Why Socket Binding and Firewall Rules Are Both Necessary

When a Linux service starts, it makes a bind() system call to the kernel. If configured to 0.0.0.0, the kernel attaches the service to every network interface — including your public eth0. If UFW crashes, is accidentally flushed, or misconfigures during a late-night debugging session, your SSH daemon is instantly exposed to the public internet.

By defining <TAILSCALE_IPV4> in ListenAddress, we instruct the kernel to attach the SSH socket exclusively to the tailscale0 virtual network interface. Packets arriving on eth0 targeting Port 22 hit the kernel, and the kernel drops them immediately because no socket exists on that interface. That’s hardware-level invisibility, independent of any firewall state.

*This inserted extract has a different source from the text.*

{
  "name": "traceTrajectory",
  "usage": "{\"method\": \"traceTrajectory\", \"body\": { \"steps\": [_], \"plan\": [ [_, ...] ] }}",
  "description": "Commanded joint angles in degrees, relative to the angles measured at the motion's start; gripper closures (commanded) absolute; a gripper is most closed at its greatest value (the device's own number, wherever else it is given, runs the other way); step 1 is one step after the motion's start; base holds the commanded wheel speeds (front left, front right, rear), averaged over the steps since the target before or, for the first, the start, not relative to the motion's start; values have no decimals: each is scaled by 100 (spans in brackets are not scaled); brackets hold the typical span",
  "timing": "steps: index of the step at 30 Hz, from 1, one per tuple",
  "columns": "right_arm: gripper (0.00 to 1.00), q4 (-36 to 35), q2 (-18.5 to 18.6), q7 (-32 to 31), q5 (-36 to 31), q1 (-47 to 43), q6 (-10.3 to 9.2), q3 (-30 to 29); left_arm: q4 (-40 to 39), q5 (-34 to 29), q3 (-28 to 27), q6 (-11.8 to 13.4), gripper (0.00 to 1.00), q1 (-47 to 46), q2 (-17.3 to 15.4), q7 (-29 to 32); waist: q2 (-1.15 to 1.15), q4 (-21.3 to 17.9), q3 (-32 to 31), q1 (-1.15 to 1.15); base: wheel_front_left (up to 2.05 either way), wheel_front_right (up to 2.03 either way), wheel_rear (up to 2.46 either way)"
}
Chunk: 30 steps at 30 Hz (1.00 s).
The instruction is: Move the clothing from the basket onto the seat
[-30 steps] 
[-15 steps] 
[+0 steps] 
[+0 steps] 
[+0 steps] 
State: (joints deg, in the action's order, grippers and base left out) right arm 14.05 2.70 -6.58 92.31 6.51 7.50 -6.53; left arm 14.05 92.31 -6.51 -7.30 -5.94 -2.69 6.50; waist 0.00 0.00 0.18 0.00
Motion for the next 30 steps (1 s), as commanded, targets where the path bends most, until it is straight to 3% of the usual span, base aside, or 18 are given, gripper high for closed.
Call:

The firewall is then a second, independent layer. An attacker who somehow bypassed Tailscale authentication (which is cryptographically impractical) would still hit the firewall rules. An attacker who somehow corrupted the firewall rules would still find no socket listening on the public interface.

The Lockout Trap and How to Avoid It

When building zero-trust architectures, your greatest adversary is often yourself.

The biggest single point of failure is Tailscale dependency. If the tailscaled service crashes, or an aggressive firewall rule blocks Tailscale’s outbound UDP communication to its coordination servers, you’ll be locked out. Before implementing this on critical infrastructure, verify your VPS hosting provider offers an out-of-band web console (typically a VNC or Serial console in the browser). This console interacts directly with the virtualized hardware, bypassing network-level SSH and UFW rules entirely. It’s your emergency access path.

There’s also a boot ordering issue to watch for. We disabled UsePAM and PasswordAuthentication. If sshd tries to start during boot before tailscaled has fully initialized the tailscale0 interface, the SSH daemon might fail to bind to ListenAddress and crash. Systemd usually handles dependency ordering well, but if you hit this, modify the sshd.service file to add After=tailscaled.service.

With the perimeter locked down this way, you can deploy databases, CI runners, and production applications with confidence. The attack surface isn’t just reduced — it’s removed from the public internet entirely.